= Staccato =

Form of musical articulation

Staccato (/it/; Italian for 'detached') is a form of musical articulation. In modern notation, it signifies a note of shortened duration, separated from the note that may follow by silence. It has been described by theorists and has appeared in music since at least 1676.

== Notation ==

In 20th-century music, a dot placed above or below a note indicates that it should be played staccato, and a wedge is used for the more emphatic staccatissimo. However, before 1850, dots, dashes, and wedges were all likely to have the same meaning, even though some theorists from as early as the 1750s distinguished different degrees of staccato through the use of dots and dashes, with the dash indicating a shorter, sharper note, and the dot a longer, lighter one.

A number of signs came to be used in the late 19th and early 20th centuries to discriminate more subtle nuances of staccato. These signs involve various combinations of dots, vertical and horizontal dashes, vertical and horizontal wedges, and the like, but attempts to standardize these signs have not generally been successful.

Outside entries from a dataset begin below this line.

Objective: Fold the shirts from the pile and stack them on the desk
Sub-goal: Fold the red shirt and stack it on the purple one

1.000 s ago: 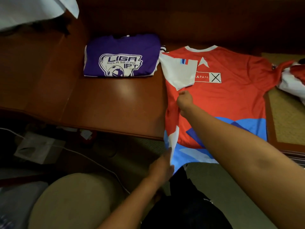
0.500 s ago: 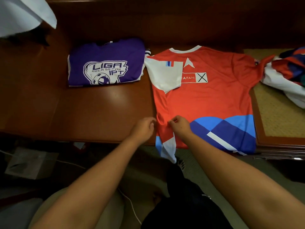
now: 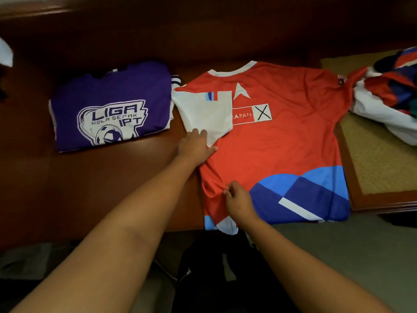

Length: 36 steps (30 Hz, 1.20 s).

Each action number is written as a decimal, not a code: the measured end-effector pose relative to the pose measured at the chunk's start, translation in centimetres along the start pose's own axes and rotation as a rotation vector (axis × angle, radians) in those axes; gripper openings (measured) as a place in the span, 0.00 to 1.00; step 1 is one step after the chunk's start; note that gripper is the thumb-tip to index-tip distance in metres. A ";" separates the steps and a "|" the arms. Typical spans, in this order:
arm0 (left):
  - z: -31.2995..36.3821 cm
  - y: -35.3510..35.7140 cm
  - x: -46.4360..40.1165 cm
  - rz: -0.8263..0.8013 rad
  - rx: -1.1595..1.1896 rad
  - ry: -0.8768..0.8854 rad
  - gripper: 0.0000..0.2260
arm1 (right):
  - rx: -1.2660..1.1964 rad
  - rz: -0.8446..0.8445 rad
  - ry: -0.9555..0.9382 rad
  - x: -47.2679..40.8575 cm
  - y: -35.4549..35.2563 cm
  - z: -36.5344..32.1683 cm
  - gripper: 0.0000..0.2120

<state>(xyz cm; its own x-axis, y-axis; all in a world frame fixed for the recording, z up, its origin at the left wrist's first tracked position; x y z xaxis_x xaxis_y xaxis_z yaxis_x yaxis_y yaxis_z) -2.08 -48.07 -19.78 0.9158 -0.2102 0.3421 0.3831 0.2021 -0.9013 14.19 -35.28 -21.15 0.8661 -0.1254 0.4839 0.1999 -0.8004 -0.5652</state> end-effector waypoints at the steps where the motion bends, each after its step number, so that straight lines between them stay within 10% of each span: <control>1: 0.3 0.0 -0.6 -0.004 -0.024 0.008 0.24 | -0.052 0.003 0.026 0.2 0.0 0.0 0.06; 9: 1.5 -2.3 -5.3 0.081 0.241 0.014 0.14 | -0.389 0.125 0.253 3.2 1.3 0.8 0.04; 22: 1.5 -2.2 -3.8 0.073 0.640 -0.003 0.10 | -0.088 0.153 0.285 5.5 1.0 2.5 0.09; 27: 1.0 2.7 5.8 0.143 0.294 0.308 0.12 | -0.223 0.029 0.263 7.2 1.1 3.7 0.11; 32: 0.1 5.1 7.8 -0.068 0.003 0.198 0.25 | -0.049 0.003 0.226 8.9 1.1 7.8 0.09; 36: 1.2 5.1 11.1 0.073 0.144 0.106 0.22 | 0.009 0.026 0.291 10.1 -0.3 10.7 0.06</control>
<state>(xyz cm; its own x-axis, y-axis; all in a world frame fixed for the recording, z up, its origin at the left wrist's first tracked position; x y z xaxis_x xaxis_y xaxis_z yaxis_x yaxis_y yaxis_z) 10.15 -48.21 -20.24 0.9270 -0.2877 0.2406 0.3363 0.3538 -0.8728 27.80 -29.98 -23.25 0.7033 -0.3096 0.6399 0.1849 -0.7895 -0.5852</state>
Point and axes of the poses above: each hand's wrist, its own x-axis away from the middle knuckle, its own y-axis out of the palm, z = x × y, the point moved 1 cm from there along -x, towards the middle knuckle, and after that the axes turned 7 degrees about x, right-handed, at the moved point
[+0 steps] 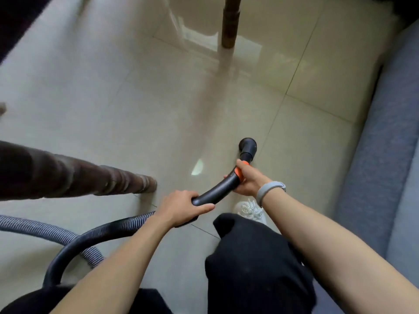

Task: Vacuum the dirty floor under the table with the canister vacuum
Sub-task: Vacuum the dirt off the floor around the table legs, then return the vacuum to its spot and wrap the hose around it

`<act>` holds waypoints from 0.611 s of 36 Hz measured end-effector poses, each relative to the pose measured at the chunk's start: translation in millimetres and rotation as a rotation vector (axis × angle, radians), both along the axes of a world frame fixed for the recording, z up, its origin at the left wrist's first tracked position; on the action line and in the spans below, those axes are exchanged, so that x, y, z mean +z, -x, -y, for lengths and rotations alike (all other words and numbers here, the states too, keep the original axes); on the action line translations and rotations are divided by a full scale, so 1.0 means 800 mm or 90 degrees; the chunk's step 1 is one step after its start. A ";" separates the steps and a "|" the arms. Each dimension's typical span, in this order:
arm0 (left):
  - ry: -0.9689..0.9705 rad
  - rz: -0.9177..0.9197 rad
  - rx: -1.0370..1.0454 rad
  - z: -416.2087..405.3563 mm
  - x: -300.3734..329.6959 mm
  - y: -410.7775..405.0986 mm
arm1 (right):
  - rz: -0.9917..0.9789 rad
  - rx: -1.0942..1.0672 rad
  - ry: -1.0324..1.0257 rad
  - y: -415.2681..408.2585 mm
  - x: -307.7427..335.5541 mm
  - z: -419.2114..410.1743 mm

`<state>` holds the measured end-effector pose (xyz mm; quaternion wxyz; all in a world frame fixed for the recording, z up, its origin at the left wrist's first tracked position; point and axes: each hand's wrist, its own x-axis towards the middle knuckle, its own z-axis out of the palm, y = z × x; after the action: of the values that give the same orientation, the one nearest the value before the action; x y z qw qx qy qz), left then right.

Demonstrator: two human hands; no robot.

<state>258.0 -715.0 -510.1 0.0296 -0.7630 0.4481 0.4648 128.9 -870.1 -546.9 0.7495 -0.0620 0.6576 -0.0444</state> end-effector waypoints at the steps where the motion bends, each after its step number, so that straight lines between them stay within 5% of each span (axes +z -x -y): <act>1: -0.003 0.001 0.009 -0.011 0.017 0.000 | 0.007 0.005 -0.005 0.000 0.017 -0.009; 9: 0.023 -0.044 0.127 -0.102 0.150 0.004 | 0.051 0.114 0.116 -0.019 0.161 -0.075; 22: 0.015 -0.141 0.099 -0.257 0.386 0.009 | -0.039 -0.051 0.180 0.018 0.420 -0.264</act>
<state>251.0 -509.1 -201.0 -0.0653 -0.7400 0.3933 0.5417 114.8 -659.3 -210.7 0.7105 -0.1418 0.6693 -0.1648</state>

The example below illustrates the scope of the staccato dot:

In the first measure, the pairs of notes are in the same musical part (or voice) since they are on a common stem. The staccato applies to both notes of the pairs. In the second measure, the pairs of notes are stemmed separately indicating two different parts, so the staccato applies only to the upper note.

The opposite musical articulation of staccato is legato, signifying long and continuous notes. There is an intermediate articulation called either mezzo staccato or non legato.

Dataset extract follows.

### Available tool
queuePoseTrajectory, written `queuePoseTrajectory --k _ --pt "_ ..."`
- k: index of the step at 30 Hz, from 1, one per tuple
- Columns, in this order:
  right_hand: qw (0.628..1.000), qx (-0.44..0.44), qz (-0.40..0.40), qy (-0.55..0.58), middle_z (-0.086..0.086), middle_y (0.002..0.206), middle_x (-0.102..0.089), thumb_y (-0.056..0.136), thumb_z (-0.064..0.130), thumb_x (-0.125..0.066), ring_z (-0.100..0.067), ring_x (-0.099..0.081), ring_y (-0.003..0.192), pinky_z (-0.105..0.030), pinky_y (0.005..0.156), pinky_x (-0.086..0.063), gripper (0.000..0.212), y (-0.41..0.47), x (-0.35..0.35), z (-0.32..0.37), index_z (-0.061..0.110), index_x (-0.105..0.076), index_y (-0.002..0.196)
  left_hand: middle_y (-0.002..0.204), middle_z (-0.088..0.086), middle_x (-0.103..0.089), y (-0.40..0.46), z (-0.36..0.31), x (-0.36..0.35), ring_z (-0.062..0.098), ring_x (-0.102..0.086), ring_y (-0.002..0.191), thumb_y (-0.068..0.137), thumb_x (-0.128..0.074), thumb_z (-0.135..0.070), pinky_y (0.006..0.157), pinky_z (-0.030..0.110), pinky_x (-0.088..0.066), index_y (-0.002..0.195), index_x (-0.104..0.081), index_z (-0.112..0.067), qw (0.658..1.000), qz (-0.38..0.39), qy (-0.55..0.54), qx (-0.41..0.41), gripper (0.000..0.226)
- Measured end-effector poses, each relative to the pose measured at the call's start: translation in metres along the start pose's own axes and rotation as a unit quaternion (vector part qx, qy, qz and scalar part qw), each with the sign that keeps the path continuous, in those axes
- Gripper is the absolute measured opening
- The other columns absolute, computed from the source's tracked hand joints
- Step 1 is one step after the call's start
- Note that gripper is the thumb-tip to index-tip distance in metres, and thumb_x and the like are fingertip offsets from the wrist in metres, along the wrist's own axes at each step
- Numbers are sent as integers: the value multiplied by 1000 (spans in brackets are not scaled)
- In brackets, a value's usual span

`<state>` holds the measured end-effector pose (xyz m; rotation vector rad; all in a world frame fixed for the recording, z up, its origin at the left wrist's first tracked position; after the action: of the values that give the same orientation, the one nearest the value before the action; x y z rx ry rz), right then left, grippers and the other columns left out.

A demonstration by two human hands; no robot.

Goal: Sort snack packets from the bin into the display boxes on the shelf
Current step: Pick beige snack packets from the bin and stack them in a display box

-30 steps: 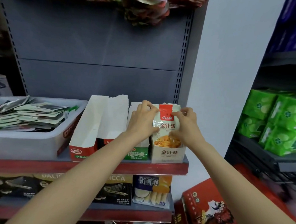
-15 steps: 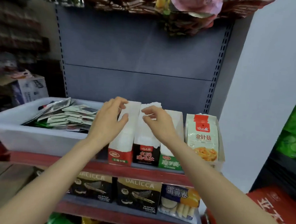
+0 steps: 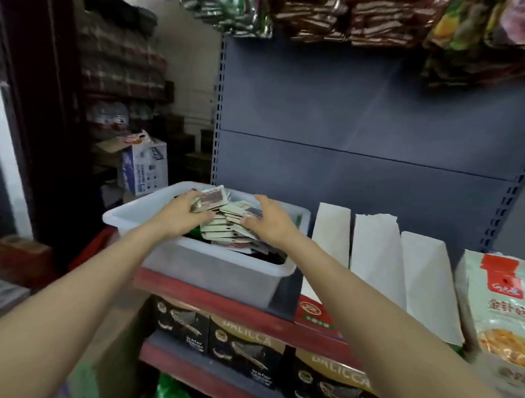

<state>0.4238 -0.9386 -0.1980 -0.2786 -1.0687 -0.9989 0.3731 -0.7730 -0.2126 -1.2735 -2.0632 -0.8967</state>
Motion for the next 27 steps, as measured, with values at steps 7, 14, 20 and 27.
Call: queuePoseTrajectory --k 7,14,20,27 --pt "998 8 21 -57 -11 124 -61 93 35 -56 -28 -53 116 -38 97 -42 41 14 -15 2 9 -58 124 142 -5 -48 9 20 -15 21 -44 128 87 -51 -56 106 40 -37 138 -42 -33 995 27 90 -18 57" --pt "996 54 -63 22 -6 65 -50 100 20 -42 -20 -42 68 -30 62 -26 34 0 11 0 9 -50 69 139 -7 -51 0 12 -6 18 -46 127 86 -59 -50 102 39 -40 137 -43 -33 997 -24 65 -25 56" --pt "976 64 -59 200 -5 85 -65 99 18 -45 -6 -54 75 -12 66 -39 25 -34 33 -4 13 -65 84 137 -4 -51 -13 -29 -6 15 -41 130 91 -59 -25 108 37 -34 130 -52 -25 984 -35 -5 -174 40" --pt "890 -31 -149 431 -5 98 -68 97 24 -50 -17 -65 92 -27 74 -57 21 -75 59 -44 12 -66 90 93 -1 -59 -42 -94 6 20 -48 95 96 -45 -32 82 38 -39 95 -58 -20 963 -136 -29 -230 18"
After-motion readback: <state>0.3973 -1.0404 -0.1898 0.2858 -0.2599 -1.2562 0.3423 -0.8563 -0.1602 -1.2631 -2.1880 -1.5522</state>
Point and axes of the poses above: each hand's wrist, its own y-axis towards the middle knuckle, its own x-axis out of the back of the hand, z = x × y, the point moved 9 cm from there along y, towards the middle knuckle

For wind and bowed string instruments in particular, staccato is often also associated with a faster attack, potentially involving a different bowing or tonguing technique as appropriate.

== Staccatissimo ==
In musical notation, staccatissimo (plural: staccatissimi or the anglicised form staccatissimos) indicates that the notes are to be played extremely separated and distinct, essentially a superlative staccato. This can be notated with little pikes over or under the notes, depending on stem direction, as in this example from Bruckner's Symphony No. 0 in D minor:

Alternatively, it can be notated by writing the word "staccatissimo" or the abbreviation "staccatiss." over the staff. A few composers, such as Mozart, have used staccato dots accompanied by a written instruction staccatissimo when they mean the passage to be played staccatissimo.

== See also ==
- Glissando
- Legato
- Marcato
- Portato
- Slur (music)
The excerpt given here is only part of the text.